“When Ellen, the matriarch of the Graham family, passes away, her daughter’s family begins to unravel cryptic and increasingly terrifying secrets about their ancestry. The more they discover, the more they find themselves trying to outrun the sinister fate they seem to have inherited as it slowly destroys everything they know.”
Having seen this film at Sundance I can vouch for it being one hell of a horror movie complete with great scares, striking imagery, and a highly memorable ending. Even better, it features two incredible performances by Toni Collette and Alex Wolff that work to raise the emotional stakes to truly affecting levels.
Won’t You Be My Neighbor? (6/8)
“An exploration of the life, lessons, and legacy of iconic children’s television host Fred Rogers.”
I’d like to blame Chris Campbell for the presence of a documentary in our most-anticipated list for summer 2018, but he wasn’t alone in voting for it. Everyone knows Mr. Rogers was a gift to the world, and this doc promises to confirm that while also clearing out your tear ducts along the way.
The Incredibles 2 (6/15)
“Bob Parr (Mr. Incredible) is left to care for Jack-Jack while Helen (Elastigirl) is out saving the world.”
It’s probably to be expected that the only animated film to make the cut here is a Pixar release, and it is a sequel to one of their most popular efforts pretty much guaranteed it a spot. I’m more of a Bug’s Life guy, but I’m thrilled at any opportunity to see (or in this case hear) Holly Hunter on the big screen so I’m in for this family’s next adventure.
“A businessman travels West to join his fiancée in the mountains.”
I saw and loved this one at Sundance too, and this synopsis is aces. Fans of Mia Wasikowska, Robert Pattinson, deadpan comedy, and 2015’s underappreciated Slow West should avoid any trailers that drop and just seek this one out as soon as it opens.

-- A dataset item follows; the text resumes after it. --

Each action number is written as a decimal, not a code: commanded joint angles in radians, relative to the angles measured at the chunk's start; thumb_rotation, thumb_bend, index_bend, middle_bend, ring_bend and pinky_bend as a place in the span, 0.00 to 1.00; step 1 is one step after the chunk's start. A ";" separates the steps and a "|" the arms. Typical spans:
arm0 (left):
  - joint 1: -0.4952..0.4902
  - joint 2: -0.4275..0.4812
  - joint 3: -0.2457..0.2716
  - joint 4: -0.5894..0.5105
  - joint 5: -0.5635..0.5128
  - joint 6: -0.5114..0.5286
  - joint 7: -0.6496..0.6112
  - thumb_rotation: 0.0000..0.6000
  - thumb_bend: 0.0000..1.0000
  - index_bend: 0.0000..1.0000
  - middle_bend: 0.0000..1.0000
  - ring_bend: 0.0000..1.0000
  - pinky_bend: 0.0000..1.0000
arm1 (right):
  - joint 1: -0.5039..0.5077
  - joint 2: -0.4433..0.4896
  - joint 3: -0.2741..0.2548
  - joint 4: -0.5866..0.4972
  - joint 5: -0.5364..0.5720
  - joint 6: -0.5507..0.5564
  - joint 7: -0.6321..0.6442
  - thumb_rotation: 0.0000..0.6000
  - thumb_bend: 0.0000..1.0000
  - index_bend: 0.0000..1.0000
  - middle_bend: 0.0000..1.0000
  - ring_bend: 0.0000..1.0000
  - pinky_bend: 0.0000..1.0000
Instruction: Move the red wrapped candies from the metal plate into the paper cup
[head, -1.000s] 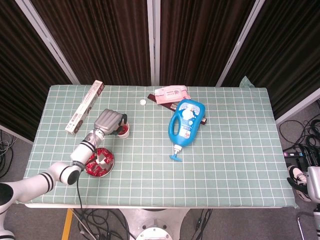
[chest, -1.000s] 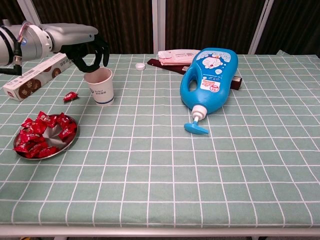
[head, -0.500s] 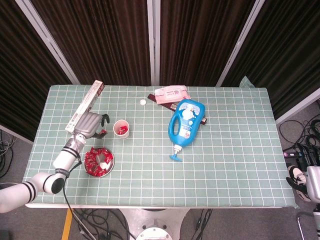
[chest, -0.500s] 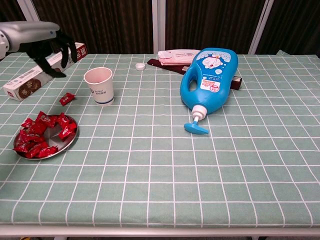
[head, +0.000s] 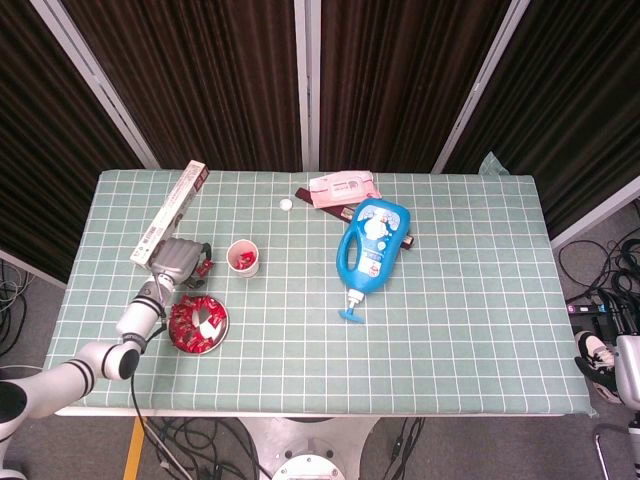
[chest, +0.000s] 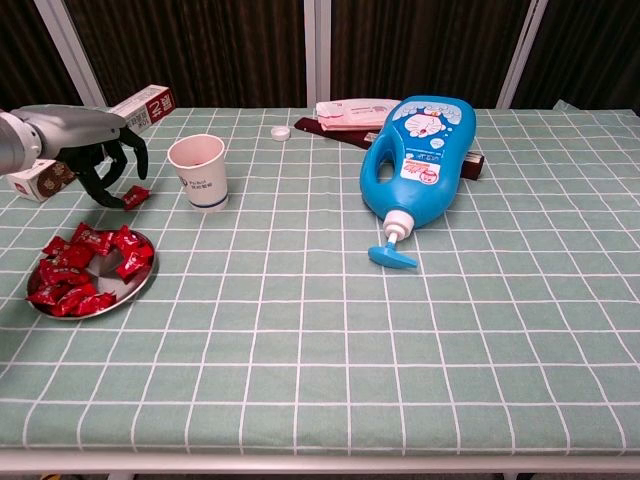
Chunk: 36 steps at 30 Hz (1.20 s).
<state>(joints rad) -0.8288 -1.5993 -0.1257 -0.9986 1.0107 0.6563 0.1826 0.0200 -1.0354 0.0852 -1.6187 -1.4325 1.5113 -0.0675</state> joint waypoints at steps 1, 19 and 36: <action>-0.016 -0.031 -0.007 0.048 -0.025 -0.033 0.014 1.00 0.22 0.45 0.77 0.92 1.00 | 0.000 0.000 0.000 -0.001 0.002 -0.002 -0.002 1.00 0.06 0.00 0.11 0.05 0.31; -0.022 -0.095 -0.018 0.179 0.000 -0.088 -0.032 1.00 0.26 0.52 0.77 0.92 1.00 | 0.001 -0.001 0.002 -0.012 0.012 -0.008 -0.022 1.00 0.06 0.00 0.11 0.05 0.32; -0.015 -0.119 -0.036 0.220 0.044 -0.103 -0.104 1.00 0.35 0.64 0.80 0.93 1.00 | 0.004 0.001 0.004 -0.012 0.016 -0.014 -0.022 1.00 0.06 0.00 0.11 0.05 0.32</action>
<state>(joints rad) -0.8452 -1.7177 -0.1606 -0.7788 1.0523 0.5547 0.0818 0.0237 -1.0344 0.0889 -1.6303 -1.4170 1.4971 -0.0895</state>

Jurassic World: Fallen Kingdom (6/22)
“When the island’s dormant volcano begins roaring to life, Owen and Claire mount a campaign to rescue the remaining dinosaurs from this extinction-level event.”
Meh. I have nothing against the Colin Trevorrow, but after the lackluster Jurassic World, the only thing about this movie that appeals is J.A. Bayona (The Impossible, The Orphanage) in the director’s chair.

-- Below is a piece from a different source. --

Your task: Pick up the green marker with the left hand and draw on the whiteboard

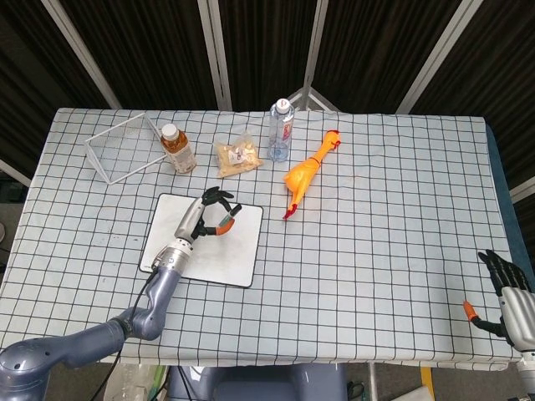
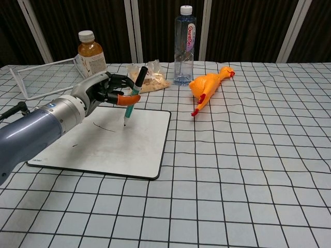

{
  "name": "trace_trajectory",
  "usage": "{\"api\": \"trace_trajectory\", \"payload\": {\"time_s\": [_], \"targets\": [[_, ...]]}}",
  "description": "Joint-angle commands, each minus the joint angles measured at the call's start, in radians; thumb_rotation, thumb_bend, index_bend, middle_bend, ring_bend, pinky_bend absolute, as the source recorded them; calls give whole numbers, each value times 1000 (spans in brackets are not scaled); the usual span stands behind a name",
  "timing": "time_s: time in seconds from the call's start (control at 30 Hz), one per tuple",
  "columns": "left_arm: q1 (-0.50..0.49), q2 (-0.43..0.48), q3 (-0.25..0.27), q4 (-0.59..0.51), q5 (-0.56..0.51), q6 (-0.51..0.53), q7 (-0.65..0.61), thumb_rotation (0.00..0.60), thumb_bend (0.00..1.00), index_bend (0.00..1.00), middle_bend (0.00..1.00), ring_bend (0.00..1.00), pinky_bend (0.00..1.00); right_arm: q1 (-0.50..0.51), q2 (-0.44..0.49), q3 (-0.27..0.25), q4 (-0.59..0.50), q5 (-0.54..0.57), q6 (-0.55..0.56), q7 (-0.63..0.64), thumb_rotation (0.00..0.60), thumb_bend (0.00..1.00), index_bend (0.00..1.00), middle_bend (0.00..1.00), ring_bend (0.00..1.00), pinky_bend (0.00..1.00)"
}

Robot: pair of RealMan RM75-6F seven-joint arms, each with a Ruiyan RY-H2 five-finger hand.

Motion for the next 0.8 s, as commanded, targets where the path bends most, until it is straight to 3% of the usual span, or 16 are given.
{"api": "trace_trajectory", "payload": {"time_s": [0.03, 0.8], "targets": [[1, 0, -3, -3, 1, 0, -6, 600, 536, 752, 259, 67, 89, 0, -1, 0, 1, 0, 0, -1, 600, 354, 0, 0, 0, 0], [-7, -20, -7, 16, 2, -10, -4, 600, 535, 752, 259, 66, 88, -1, -2, 0, 2, 0, 2, -1, 600, 353, 0, 0, 0, 0]]}}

Under the Silver Lake (6/22)
“Centers on a man named Sam (Garfield) who becomes obsessed with the strange circumstances of a billionaire mogul’s murder and the kidnapping of a girl. Riley Keough as Sarah, Sam’s new neighbor. Topher Grace as Sam’s friend who helps him with an investigation surrounding a missing woman.”

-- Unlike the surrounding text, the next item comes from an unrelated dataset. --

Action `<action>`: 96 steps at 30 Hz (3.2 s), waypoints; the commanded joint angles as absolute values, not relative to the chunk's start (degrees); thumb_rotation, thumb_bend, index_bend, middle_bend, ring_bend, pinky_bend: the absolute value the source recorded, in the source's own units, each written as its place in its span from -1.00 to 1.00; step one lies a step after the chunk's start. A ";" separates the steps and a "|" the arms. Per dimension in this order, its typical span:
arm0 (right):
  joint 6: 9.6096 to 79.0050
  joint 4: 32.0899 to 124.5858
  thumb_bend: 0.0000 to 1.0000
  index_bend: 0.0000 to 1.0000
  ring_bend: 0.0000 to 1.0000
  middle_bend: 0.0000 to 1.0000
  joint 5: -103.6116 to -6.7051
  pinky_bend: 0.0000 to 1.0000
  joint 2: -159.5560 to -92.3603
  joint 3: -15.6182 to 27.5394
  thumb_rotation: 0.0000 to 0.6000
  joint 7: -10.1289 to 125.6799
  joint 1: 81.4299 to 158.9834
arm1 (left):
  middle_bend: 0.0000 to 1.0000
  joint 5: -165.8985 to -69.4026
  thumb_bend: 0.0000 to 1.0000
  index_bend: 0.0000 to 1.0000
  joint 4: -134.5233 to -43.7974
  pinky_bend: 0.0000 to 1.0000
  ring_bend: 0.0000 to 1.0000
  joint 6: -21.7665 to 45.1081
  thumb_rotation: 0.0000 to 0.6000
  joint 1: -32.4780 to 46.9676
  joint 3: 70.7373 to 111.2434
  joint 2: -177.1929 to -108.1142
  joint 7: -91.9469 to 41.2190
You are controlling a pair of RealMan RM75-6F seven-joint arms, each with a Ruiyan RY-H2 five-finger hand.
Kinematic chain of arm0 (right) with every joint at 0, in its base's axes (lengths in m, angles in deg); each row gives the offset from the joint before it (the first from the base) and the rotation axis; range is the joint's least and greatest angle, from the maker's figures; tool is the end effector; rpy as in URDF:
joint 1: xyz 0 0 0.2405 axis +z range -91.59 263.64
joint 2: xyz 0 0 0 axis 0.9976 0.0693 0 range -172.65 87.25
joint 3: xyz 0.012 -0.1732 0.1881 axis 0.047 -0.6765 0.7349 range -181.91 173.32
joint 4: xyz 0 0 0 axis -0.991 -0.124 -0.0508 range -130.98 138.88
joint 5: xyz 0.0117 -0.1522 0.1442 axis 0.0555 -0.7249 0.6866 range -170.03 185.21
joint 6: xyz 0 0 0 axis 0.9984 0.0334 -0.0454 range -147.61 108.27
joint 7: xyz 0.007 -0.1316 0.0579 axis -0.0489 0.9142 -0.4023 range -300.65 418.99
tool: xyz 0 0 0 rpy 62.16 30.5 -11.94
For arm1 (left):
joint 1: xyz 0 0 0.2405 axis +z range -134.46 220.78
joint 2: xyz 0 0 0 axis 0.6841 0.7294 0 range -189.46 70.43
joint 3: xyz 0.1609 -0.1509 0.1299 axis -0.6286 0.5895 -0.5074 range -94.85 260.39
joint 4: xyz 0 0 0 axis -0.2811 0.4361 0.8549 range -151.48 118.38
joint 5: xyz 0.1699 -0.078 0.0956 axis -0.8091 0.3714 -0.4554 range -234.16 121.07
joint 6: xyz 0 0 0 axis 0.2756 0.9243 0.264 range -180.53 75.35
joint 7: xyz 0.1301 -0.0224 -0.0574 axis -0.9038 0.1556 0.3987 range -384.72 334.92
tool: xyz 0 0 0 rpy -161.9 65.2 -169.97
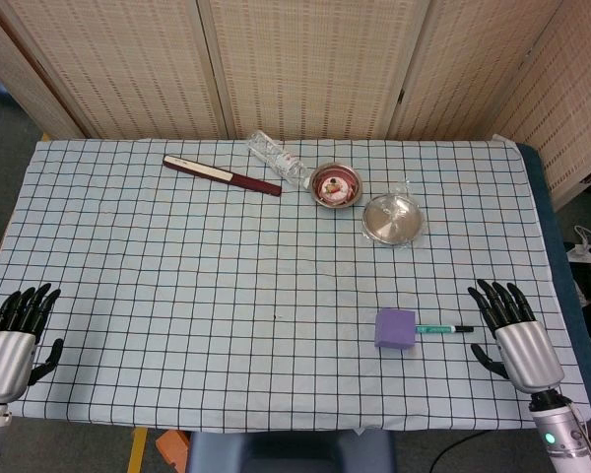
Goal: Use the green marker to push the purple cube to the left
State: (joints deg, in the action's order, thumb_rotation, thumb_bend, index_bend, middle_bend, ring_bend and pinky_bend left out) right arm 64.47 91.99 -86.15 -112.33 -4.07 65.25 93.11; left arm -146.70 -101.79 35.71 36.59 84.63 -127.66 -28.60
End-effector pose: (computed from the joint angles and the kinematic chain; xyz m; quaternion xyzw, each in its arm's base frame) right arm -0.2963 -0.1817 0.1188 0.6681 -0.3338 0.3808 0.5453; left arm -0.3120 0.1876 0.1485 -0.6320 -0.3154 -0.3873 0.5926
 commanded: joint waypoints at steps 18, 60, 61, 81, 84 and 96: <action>47.80 93.96 -0.61 -0.74 -1.00 -0.65 -76.63 -1.00 -116.02 -2.80 1.00 79.88 100.06 | -1.00 -147.47 -0.06 -1.00 -101.57 -0.88 -1.00 33.61 1.00 35.49 84.23 -127.02 -24.66; 41.00 85.68 -0.43 -0.02 -0.71 -0.19 -64.85 -0.99 -125.49 -3.54 1.00 89.44 104.65 | -1.00 -147.10 -0.06 -1.00 -99.72 -0.87 -1.00 31.98 1.00 34.26 84.05 -126.85 -20.77; 41.24 85.73 -0.42 0.00 -0.70 -0.18 -64.88 -0.97 -125.52 -3.60 1.00 89.56 104.59 | -1.00 -147.03 -0.06 -1.00 -99.77 -0.87 -1.00 31.95 1.00 34.27 84.05 -126.82 -20.77; 42.88 86.55 -0.33 0.38 -0.12 0.32 -64.01 -0.57 -125.61 -5.74 1.00 93.70 103.78 | -1.00 -146.00 -0.06 -1.00 -99.93 -0.88 -1.00 32.43 1.00 34.52 84.49 -126.91 -22.30; 42.86 86.40 -0.29 0.48 -0.04 0.40 -63.60 -0.47 -125.74 -5.91 1.00 94.23 103.68 | -1.00 -145.80 -0.06 -1.00 -100.09 -0.88 -1.00 32.41 1.00 34.59 84.51 -126.85 -22.63; 49.16 86.79 -0.10 0.85 0.19 0.69 -68.41 -0.24 -124.27 -4.73 1.00 87.45 102.13 | -1.00 -145.35 -0.06 -1.00 -100.52 -0.87 -1.00 32.38 1.00 34.74 84.63 -126.71 -23.03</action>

A new film from the director of It Follows and The Myth of the American Sleepover should be on everyone’s must-see list. The fact that it’s a modern-day noir starring Andrew Garfield and Riley Keough just seals the deal. That said, we can probably assume right now that Topher Grace plays a secret bad guy.
Sicario: Day of the Soldado (6/29)
“The drug war on the US-Mexico border has escalated as the cartels have begun trafficking terrorists across the US border. To fight the war, federal agent Matt Graver re-teams with the mercurial Alejandro.”
The absence of Emily Blunt hurts, but I am fully onboard for more violently unapologetic action with Benicio Del Toro and Josh Brolin. If nothing else, how can you not be curious why he’s shooting his gun that way?!
The First Purge (7/4)
“The film will be a prequel that will focus on the events that lead up to the very first Purge event.”
The three previous Purge films are a mixed bag with 2014’s Anarchy being the best of the bunch, so it’s anyone’s guess how this entry will fare. The absence of Frank Grillo is unfortunate but understandable seeing as it’s a prequel, but hopefully, the film finds a charismatic performer for audiences to hitch their interest onto.
Sorry to Bother You (7/6)
“In an alternate present-day version of Oakland, telemarketer Cassius Green discovers a magical key to professional success, propelling him into a macabre universe.”
I missed this one at Sundance like an idiot, but I won’t make the same mistake twice. Lakeith Stanfield, Tessa Thompson, Armie Hammer, Steven Yuen, Terry Crews, and more fill out what looks to be a crazily inventive comedy about the difficulties of being yourself.